> What needs to be done:
Some entries follow. Reproduce exactly the lines starting at the one with "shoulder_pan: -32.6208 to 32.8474" and stopping after the one with "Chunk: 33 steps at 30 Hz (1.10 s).".

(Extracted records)
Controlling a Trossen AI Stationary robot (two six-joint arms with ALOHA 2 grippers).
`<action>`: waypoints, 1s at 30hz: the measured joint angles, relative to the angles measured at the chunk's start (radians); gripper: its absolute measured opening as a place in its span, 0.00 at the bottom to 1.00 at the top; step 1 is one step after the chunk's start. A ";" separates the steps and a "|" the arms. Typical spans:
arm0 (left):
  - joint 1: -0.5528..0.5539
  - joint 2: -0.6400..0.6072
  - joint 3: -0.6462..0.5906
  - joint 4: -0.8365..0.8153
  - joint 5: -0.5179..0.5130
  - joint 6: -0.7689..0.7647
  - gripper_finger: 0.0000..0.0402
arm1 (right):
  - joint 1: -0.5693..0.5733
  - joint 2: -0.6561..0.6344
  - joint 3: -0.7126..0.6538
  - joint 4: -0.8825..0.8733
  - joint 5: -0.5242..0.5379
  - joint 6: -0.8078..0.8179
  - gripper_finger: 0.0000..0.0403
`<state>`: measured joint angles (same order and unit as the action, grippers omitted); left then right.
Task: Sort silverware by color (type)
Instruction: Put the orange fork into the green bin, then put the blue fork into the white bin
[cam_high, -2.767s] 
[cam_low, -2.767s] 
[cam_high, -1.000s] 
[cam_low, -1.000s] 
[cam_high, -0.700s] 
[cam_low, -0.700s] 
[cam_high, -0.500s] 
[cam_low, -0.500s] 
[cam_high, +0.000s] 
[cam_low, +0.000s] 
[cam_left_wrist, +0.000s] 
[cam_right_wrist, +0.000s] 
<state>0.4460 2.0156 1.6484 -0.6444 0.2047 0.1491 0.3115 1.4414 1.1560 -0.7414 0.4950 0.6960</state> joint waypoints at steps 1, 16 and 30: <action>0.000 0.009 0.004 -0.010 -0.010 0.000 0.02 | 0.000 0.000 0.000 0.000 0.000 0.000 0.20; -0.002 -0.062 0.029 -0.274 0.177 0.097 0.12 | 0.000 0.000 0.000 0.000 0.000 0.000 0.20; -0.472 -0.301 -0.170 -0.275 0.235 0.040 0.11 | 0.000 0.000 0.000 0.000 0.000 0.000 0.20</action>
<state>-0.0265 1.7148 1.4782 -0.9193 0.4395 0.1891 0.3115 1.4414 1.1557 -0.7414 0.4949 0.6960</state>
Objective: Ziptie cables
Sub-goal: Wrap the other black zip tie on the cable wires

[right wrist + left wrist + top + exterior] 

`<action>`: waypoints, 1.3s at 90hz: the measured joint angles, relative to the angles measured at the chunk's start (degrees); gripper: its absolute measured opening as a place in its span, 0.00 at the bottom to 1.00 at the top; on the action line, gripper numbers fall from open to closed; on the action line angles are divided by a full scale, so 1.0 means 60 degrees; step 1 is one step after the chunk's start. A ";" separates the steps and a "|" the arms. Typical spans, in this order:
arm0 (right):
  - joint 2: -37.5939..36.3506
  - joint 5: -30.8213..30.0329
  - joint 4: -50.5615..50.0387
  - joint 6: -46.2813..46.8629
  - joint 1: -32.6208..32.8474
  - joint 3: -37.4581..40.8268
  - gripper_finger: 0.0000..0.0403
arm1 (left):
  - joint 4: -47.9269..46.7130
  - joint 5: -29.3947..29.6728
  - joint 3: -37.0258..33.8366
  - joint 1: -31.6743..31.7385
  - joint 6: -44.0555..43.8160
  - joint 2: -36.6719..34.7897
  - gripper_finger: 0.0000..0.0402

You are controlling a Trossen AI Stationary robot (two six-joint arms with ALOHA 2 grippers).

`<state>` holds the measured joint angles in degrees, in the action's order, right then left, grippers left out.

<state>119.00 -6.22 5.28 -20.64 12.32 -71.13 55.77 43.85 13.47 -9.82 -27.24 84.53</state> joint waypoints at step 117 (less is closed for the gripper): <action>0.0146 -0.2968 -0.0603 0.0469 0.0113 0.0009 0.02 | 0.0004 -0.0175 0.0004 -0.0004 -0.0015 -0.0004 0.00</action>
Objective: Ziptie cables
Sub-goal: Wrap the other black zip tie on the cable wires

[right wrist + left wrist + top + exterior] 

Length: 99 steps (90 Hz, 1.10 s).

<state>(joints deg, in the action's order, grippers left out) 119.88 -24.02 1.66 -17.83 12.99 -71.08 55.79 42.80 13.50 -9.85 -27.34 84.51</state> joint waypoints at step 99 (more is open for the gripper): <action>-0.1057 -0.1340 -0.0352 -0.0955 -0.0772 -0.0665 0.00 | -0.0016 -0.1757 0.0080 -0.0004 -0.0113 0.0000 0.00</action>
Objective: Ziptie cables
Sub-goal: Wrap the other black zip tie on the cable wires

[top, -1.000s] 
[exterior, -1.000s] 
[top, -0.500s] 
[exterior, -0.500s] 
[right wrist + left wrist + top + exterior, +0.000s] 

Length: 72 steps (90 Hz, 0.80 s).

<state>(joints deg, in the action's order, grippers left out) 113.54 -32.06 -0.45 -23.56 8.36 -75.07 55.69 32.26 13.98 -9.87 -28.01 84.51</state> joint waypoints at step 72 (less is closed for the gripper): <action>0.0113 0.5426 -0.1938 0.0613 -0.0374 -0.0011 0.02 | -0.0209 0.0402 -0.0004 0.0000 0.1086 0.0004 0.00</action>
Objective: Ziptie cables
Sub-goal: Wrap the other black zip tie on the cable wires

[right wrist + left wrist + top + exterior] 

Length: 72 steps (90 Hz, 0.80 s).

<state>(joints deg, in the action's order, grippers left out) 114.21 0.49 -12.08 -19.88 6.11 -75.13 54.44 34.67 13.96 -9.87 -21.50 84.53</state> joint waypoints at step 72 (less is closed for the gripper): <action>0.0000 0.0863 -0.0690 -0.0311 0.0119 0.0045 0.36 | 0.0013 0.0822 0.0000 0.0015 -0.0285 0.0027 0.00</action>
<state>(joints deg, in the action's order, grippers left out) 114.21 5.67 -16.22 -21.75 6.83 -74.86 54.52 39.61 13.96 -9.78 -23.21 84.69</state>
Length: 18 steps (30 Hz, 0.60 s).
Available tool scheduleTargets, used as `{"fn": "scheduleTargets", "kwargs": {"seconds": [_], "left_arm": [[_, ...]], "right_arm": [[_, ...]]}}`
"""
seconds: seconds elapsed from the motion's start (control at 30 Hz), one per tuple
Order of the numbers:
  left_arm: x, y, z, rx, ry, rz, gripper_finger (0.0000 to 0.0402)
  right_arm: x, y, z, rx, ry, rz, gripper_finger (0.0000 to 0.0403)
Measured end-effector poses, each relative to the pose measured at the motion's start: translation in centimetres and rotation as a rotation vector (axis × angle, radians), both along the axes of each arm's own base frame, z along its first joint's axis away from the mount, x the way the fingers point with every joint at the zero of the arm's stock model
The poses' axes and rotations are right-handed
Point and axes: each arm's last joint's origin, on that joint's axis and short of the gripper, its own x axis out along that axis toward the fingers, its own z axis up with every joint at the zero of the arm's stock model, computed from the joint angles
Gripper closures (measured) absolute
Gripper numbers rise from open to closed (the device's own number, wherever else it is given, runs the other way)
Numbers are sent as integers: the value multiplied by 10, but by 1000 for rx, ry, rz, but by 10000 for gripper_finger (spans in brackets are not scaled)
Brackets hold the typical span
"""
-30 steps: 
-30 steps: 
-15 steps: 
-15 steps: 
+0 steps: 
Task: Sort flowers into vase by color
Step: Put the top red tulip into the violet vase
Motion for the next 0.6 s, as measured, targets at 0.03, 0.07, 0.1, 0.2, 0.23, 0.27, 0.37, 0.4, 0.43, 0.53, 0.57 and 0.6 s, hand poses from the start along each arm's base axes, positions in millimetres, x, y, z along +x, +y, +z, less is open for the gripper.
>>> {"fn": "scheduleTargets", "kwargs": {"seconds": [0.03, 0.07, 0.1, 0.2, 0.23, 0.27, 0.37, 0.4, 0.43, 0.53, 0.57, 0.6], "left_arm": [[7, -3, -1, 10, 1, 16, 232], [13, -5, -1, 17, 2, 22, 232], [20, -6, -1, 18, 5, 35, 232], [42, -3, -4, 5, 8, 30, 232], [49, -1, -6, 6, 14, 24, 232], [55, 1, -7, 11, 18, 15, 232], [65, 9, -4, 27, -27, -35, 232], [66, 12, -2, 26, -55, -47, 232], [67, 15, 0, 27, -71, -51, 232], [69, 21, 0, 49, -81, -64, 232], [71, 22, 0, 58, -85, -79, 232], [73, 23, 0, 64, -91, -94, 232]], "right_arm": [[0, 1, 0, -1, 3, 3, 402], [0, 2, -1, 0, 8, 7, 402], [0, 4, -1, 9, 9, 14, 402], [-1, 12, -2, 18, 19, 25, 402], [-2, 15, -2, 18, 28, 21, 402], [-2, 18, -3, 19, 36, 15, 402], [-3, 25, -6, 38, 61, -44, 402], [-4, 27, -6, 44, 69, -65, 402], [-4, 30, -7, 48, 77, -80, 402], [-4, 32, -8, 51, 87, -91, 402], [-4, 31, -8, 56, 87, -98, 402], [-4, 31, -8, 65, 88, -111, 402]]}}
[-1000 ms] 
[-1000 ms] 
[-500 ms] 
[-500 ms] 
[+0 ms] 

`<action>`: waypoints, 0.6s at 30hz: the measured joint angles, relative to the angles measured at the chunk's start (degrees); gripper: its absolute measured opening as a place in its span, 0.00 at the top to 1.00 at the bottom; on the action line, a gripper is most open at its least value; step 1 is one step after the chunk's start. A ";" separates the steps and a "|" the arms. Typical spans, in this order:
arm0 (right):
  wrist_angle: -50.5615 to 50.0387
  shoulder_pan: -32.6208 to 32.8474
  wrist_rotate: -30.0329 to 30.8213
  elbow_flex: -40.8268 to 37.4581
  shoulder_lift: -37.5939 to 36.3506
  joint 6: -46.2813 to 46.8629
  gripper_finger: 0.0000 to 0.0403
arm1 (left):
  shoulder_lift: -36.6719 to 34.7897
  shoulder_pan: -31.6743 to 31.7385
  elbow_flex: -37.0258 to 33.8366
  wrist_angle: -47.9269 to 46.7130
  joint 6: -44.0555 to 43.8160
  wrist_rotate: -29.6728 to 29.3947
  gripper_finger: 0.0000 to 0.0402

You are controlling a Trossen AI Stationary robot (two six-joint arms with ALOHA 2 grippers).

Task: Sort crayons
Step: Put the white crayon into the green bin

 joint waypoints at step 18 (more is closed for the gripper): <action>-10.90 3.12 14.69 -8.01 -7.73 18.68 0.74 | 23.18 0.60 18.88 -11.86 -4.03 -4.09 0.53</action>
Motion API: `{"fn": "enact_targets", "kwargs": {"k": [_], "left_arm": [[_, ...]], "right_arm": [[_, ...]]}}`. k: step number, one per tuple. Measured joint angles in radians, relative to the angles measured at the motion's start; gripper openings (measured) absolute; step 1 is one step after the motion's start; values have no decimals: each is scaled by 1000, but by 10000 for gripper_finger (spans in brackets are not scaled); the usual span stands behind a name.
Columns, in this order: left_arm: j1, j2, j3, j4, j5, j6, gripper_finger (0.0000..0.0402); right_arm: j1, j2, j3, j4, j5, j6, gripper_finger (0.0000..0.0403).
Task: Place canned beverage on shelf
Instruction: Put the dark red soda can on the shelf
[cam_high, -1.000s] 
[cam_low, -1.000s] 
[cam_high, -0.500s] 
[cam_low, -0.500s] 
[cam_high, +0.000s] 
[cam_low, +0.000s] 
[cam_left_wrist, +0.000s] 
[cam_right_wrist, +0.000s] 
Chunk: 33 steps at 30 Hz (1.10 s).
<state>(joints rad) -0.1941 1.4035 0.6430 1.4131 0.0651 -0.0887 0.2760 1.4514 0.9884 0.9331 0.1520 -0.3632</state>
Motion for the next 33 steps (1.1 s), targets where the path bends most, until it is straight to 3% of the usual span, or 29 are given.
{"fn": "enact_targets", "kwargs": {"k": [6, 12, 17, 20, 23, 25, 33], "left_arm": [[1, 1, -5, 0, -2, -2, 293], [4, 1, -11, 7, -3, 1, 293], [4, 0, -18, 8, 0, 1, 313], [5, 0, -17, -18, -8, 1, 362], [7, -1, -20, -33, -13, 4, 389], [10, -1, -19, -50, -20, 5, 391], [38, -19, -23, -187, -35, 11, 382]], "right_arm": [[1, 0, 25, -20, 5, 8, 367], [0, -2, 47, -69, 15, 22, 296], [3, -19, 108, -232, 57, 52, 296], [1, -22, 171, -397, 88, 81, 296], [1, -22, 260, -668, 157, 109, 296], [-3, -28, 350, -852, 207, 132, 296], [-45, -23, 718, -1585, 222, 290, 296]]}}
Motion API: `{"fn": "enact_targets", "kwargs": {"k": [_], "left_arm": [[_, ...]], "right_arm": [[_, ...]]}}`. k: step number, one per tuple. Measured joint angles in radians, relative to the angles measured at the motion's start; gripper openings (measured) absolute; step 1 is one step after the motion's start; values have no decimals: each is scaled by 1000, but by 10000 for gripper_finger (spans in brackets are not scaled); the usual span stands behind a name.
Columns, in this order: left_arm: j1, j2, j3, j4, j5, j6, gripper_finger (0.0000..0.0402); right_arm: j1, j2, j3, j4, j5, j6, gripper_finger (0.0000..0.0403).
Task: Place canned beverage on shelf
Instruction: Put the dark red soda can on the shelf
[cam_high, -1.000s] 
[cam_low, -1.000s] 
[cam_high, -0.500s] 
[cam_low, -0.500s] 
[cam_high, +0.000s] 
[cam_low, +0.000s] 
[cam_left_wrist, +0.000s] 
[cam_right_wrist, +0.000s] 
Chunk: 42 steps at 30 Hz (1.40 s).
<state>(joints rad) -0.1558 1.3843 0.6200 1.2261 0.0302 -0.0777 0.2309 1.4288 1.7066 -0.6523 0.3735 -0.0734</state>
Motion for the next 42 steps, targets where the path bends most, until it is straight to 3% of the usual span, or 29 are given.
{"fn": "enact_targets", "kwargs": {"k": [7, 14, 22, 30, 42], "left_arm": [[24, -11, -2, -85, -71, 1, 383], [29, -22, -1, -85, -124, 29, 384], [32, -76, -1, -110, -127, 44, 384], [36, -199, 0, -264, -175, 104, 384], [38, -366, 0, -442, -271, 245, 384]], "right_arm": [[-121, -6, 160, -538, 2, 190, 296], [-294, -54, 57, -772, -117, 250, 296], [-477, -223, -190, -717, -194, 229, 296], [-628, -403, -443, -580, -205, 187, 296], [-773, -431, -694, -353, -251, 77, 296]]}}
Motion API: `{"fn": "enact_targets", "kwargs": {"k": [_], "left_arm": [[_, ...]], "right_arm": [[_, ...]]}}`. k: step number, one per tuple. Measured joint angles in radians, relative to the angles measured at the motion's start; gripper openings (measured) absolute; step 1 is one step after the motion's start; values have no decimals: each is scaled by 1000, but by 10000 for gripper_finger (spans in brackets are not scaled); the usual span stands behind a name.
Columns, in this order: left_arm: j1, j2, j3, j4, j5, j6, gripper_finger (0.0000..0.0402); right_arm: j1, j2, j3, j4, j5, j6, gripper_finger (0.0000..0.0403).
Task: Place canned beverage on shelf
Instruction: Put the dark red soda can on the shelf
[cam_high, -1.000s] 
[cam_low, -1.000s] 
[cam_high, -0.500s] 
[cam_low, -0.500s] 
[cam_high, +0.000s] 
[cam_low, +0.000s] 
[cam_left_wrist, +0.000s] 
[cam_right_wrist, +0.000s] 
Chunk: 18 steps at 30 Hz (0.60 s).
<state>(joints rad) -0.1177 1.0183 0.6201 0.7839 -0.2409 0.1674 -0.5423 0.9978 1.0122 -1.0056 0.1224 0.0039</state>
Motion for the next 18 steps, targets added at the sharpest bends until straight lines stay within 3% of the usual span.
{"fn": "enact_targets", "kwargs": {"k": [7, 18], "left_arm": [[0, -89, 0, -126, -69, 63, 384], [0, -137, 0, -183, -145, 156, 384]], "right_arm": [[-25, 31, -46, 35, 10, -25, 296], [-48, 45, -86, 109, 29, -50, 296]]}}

> Exercise response:
  shoulder_pan: -32.6208 to 32.8474
  wrist_rotate: -30.0329 to 30.8213
  elbow_flex: -40.8268 to 37.4581
  shoulder_lift: -37.5939 to 36.3506
  joint 6: -46.2813 to 46.8629
  gripper_finger: 0.0000 to 0.0403
arm1 (left):
  shoulder_lift: -36.6719 to 34.7897
  shoulder_pan: -31.6743 to 31.7385
  elbow_flex: -37.0258 to 33.8366
  wrist_angle: -47.9269 to 46.7130
  joint 6: -44.0555 to 43.8160
  wrist_rotate: -29.6728 to 29.3947
  gripper_finger: 0.0000 to 0.0402

You are controlling a Trossen AI Stationary robot (two six-joint arms with ALOHA 2 grippers).

Task: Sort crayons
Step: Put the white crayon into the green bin

 joint waypoints at step 18 (more is closed for the gripper): <action>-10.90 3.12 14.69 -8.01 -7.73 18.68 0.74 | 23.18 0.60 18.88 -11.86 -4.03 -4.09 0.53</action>
Motion API: `{"fn": "enact_targets", "kwargs": {"k": [_], "left_arm": [[_, ...]], "right_arm": [[_, ...]]}}`. k: step number, one per tuple. Measured joint angles in radians, relative to the angles measured at the motion's start; gripper openings (measured) absolute; step 1 is one step after the motion's start; values have no decimals: each is scaled by 1000, but by 10000 for gripper_finger (spans in brackets are not scaled); the usual span stands behind a name.
Columns, in this order: left_arm: j1, j2, j3, j4, j5, j6, gripper_finger (0.0000..0.0402); right_arm: j1, j2, j3, j4, j5, j6, gripper_finger (0.0000..0.0403).
Task: Place canned beverage on shelf
Instruction: Put the dark red soda can on the shelf
[cam_high, -1.000s] 
[cam_low, -1.000s] 
[cam_high, -0.500s] 
[cam_low, -0.500s] 
[cam_high, +0.000s] 
[cam_low, +0.000s] 
[cam_left_wrist, +0.000s] 
[cam_right_wrist, +0.000s] 
Chunk: 33 steps at 30 Hz (1.10 s).

Output is complete for this exercise.